The crazy thing about kids is that they have an uncanny ability to imagine whole worlds—while sitting in an empty old box. They can see it and it becomes as real to them as life itself.
When my eldest son was around two he began to show his life-love of horses. He would fly out of his room yelling, “The horses! The horses are coming!” What would follow was a stampede of about a thousand invisible wild horses. He would grab his invisible whip, mount his invisible mustang, and then pursue the wild herd throughout the house. At night, he would hang his whip, hat, and saddle up and in the morning he would rise and put them all back on.
This was one of his first beliefs. It was a belief in the invisible, the intangible, the ineffable. He held this belief so strong that if need be I could take the whip away, hang it on a wall, and tell him he couldn’t have it until later. Later, with his eye on the whip on the wall—exactly where I had placed it, he would ask, “have my whip, Daddy?”.
This type of belief runs rampant in children. It is the imagined unimaginable. This is Faerie. It is the place of possibility.
In our home, the God of Israel’s creative life-source is Faerie.

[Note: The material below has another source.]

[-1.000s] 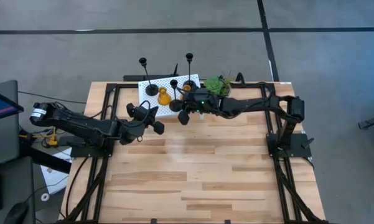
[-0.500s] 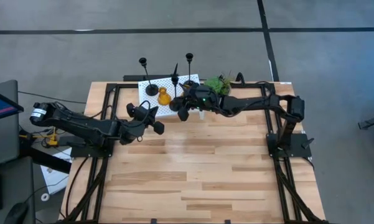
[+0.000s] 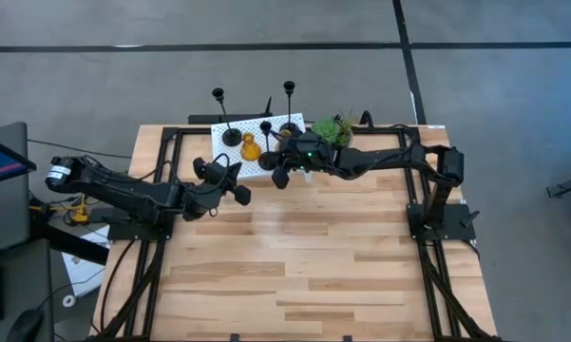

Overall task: Pick & Place candle stick holders
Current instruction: Adjust the candle holders on the shelf

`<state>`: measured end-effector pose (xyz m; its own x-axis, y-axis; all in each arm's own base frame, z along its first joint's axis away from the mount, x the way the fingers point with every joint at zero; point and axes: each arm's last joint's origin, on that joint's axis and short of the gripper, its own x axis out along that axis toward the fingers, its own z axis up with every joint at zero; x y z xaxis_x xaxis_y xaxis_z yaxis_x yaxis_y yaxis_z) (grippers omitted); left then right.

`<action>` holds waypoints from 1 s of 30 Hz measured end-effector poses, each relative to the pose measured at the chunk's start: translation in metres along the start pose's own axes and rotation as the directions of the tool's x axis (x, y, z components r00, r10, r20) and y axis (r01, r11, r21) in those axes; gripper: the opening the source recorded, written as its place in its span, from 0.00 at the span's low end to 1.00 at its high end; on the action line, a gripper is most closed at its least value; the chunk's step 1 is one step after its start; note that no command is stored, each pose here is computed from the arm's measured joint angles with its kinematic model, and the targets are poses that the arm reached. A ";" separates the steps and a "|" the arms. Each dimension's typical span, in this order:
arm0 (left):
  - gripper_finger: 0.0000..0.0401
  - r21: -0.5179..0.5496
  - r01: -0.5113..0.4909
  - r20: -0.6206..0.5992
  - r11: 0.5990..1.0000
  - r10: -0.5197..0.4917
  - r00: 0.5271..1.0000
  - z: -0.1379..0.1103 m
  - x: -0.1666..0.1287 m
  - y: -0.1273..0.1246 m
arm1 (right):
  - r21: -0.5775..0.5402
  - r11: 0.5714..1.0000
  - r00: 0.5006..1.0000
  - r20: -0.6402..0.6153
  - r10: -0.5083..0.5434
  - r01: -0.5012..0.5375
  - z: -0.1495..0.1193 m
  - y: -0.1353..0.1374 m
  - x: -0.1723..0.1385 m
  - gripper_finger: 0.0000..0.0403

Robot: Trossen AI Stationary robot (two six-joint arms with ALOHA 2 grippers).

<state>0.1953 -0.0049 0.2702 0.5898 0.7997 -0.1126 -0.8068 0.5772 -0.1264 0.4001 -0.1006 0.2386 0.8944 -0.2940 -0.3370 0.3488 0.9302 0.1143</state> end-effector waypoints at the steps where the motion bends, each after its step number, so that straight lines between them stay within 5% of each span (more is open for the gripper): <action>1: 0.01 0.000 0.000 0.000 1.000 0.000 1.000 0.000 0.000 0.000 | -0.002 1.000 1.000 -0.011 0.002 -0.002 -0.001 0.001 0.000 0.00; 30: 0.01 0.000 0.000 0.000 1.000 0.000 1.000 0.000 0.000 0.000 | 0.005 1.000 0.999 -0.032 -0.029 0.029 -0.002 -0.010 0.000 0.00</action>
<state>0.1953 -0.0049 0.2702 0.5898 0.7997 -0.1125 -0.8068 0.5771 -0.1268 0.3965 -0.1095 0.2355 0.8746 -0.3138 -0.3696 0.3762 0.9201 0.1091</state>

It is the tangibly intangible. It is the invisible domain of imaginatively-visible: horses, whips, dragons, Bigfeet, hobbits, and so much more. But to enter Faerie, we must enter as a child does—with pure belief. With belief so raw that we can experience its removal and long for its restoration.
Children are from Faerie. They are cut from that roughly hewn rock of belief. They are the Wilds (as I call it in my western fairytale series) all wrapped up in a fragile skin. As we grow older we become more tame. The more tame we become, the less we remember Faerie. The less we remember, the harder it is to believe. But, children, even the most mistreated, can find the doorways to Faerie. (It might not the be bright fairy side, but they still find the invisible, intangible, and ineffable.) Children are their parents link to the world of raw belief.
Hopefully, when the day arrives and our children run away to Faerie land, we will choose to join them in their Faerie land adventures. As often as we do, we too will remember.